*Exercise directions*.
The lines needed are those below that contain the word "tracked"; copy each one.

Data below Start Marker

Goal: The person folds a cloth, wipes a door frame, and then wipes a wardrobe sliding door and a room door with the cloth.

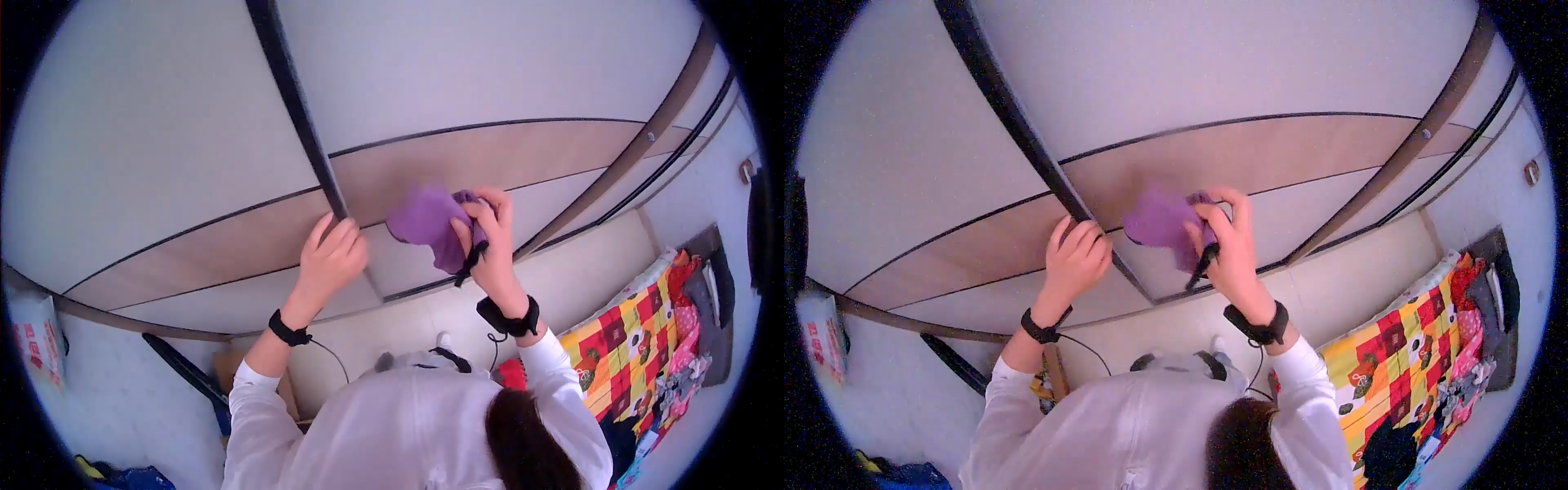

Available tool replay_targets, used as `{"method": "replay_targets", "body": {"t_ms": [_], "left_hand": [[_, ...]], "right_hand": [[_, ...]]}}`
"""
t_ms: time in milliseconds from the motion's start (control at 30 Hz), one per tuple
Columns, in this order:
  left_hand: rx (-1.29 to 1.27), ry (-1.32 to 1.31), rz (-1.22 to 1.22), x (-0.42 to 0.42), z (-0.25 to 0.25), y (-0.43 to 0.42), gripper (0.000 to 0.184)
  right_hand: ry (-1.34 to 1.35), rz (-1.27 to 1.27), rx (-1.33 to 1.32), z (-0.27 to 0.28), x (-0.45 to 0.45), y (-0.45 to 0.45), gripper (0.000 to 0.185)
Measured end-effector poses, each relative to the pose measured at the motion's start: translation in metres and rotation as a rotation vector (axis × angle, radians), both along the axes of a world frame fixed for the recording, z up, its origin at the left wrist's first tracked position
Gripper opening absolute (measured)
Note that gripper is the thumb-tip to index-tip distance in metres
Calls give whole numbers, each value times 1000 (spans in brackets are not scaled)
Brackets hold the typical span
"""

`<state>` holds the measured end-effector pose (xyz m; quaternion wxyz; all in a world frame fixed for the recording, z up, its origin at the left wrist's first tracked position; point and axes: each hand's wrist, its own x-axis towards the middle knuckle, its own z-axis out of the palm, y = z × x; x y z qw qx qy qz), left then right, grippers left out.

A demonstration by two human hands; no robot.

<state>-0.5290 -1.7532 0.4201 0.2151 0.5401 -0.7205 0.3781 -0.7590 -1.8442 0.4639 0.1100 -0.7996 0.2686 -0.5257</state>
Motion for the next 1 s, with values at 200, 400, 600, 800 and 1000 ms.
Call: {"method": "replay_targets", "body": {"t_ms": [200,400,600,800,1000], "left_hand": [[-43,40,54,30,-3,26,8],[-106,7,129,60,-18,52,14],[3,71,165,65,-14,68,22],[-23,-46,60,76,-34,59,21],[-26,-50,86,78,-41,62,16]], "right_hand": [[65,128,-53,36,54,-5,18],[108,206,-121,42,95,-4,13],[33,207,-192,42,122,9,31],[55,177,-438,53,149,21,45],[-44,199,-496,60,155,39,41]]}}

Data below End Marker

*Final answer*.
Measured end-effector poses, each relative to the pose measured at the motion's start: translation in metres and rotation as a rotation vector (axis × angle, radians), both along the axes of a world frame fixed for the recording, z up, its origin at the left wrist's first tracked position
`<state>` holds the measured end-effector pose (xyz m; quaternion wxyz; all in a world frame fixed for the recording, z up, its origin at the left wrist's first tracked position; point and axes: each hand's wrist, its own x-axis towards the middle knuckle, its own z-axis out of the palm, y = z × x; x y z qw qx qy qz), left then right, grippers left out.

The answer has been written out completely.